## TASK DETAILS
Where an entry contains a picture, skip the picture and write out everything else exactly.

######

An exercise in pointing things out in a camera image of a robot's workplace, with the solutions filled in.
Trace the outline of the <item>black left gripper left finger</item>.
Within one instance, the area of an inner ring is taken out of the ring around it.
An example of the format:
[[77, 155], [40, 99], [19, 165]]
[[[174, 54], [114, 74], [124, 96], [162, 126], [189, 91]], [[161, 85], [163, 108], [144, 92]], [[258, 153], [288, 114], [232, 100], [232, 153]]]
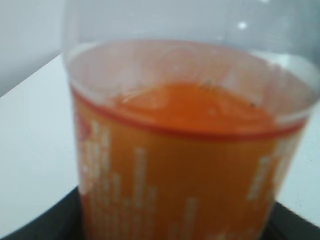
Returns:
[[80, 194], [76, 187], [41, 216], [1, 239], [68, 240], [80, 221]]

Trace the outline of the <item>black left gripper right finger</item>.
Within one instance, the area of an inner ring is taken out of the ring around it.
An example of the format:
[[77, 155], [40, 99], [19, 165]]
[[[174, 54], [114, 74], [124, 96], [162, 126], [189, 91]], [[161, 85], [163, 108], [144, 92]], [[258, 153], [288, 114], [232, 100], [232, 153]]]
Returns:
[[266, 226], [267, 240], [319, 240], [320, 228], [276, 203]]

######

## SOLUTION
An exercise in pointing things out in a camera image of a robot's workplace, with the solutions filled in.
Trace the outline of the <item>black left gripper left finger</item>.
Within one instance, the area of an inner ring is taken out of the ring around it.
An example of the format:
[[77, 155], [40, 99], [19, 165]]
[[[174, 54], [114, 74], [124, 96], [162, 126], [189, 91]], [[161, 85], [163, 108], [144, 92]], [[258, 153], [288, 114], [232, 100], [232, 153]]]
Returns:
[[80, 194], [76, 187], [41, 216], [1, 239], [68, 240], [80, 221]]

Trace the outline of the <item>black left gripper right finger</item>.
Within one instance, the area of an inner ring is taken out of the ring around it.
An example of the format:
[[77, 155], [40, 99], [19, 165]]
[[[174, 54], [114, 74], [124, 96], [162, 126], [189, 91]], [[161, 85], [163, 108], [144, 92]], [[258, 153], [288, 114], [232, 100], [232, 153]]]
Returns:
[[266, 226], [267, 240], [319, 240], [320, 228], [276, 203]]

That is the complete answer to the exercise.